I avail myself of the opportunity to reiterate to Your Excellency the assurances of my highest consideration.


The Acting Secretary of State of the United States to the

Brazilian Ambassador EXCELLENCY:

I have the honor to acknowledge the receipt of your note of June 4 by which, in pursuance of instructions from the President of Brazil, you inform me of the enactment of a law revoking Brazil's declaration of neutrality in the war between the United States and Germany and request me to convey to this Government the sentiments of unalterable friendship of the Brazilian people and Government.

I have received with profound gratification this notification of the friendly coöperation of Brazil in the efforts of the United States to assist in the perpetuation of the principles of free government and the preservation of the agencies for the amelioration of the sufferings and losses of war so slowly and toilfully built up during the emergence of mankind from barbarism.

Your Government's invaluable contribution to the cause of American solidarity, now rendered more important than ever as a protection to civilization and a means of enforcing the laws of humanity, is highly appreciated by the United States.

I shall be glad if you will be good enough to convey to the President, the Government, and the people of Brazil the thanks of this Government and people for their course, so consistent with the antecedents of your great and free nation and so important in its bearing on issues which are vital to the welfare of all the American Republics.

Requesting that you will also assure your Government and people of most cordial reciprocation by the Government and people of the United States of their assurances of friendship, always so greatly valued, and now happily rendered still warmer and closer by the action of Brazil, I avail myself of the occasion to renew to Your Excellency the assurances of my highest consideration.

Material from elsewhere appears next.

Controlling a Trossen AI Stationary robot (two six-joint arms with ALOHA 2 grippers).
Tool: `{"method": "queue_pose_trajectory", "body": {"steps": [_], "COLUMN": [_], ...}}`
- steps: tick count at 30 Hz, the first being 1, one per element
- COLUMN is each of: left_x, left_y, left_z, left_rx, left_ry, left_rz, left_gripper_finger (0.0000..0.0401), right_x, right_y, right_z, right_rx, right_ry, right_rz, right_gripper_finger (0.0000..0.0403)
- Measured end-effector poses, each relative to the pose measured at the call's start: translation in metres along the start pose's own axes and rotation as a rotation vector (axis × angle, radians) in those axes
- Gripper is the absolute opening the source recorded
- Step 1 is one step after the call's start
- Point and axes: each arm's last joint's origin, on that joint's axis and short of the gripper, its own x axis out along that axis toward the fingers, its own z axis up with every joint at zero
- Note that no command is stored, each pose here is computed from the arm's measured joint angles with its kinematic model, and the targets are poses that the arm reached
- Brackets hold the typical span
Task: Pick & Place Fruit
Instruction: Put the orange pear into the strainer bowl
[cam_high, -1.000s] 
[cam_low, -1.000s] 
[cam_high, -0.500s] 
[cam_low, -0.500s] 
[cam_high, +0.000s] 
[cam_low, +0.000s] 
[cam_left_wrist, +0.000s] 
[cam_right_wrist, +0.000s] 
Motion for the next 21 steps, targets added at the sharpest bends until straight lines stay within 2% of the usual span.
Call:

Acting Secretary of State.



The Chinese Minister at Washington to the Secretary of State

August 14, 1917 SIR,

In pursuance of instructions from my Government, I have the honor to inform you that China having previously broken off diplomatic relations with Germany, after protesting in vain against the policy of submarine warfare adopted by the central powers of Europe, in the hope that Germany might change that policy out of consideration for the adverse opinion of the world, now the Government of the Republic, having been disappointed in this hope, in order to manifest proper respect for the law of nations and to protect the lives and property and its citizens, declares that a state of war exists with Germany and AustriaHungary from 10 o'clock in the forenoon of the 14th instant, and that it will observe all the stipulations of the conventions signed at the International Peace Conferences at The Hague and other international agreements relating to civilized warfare. Accept, sir, the renewed assurances of my highest consideration.

VI KYUIN WELLINGTON Koo. 1 Official Bulletin, Washington, August 17, 1917.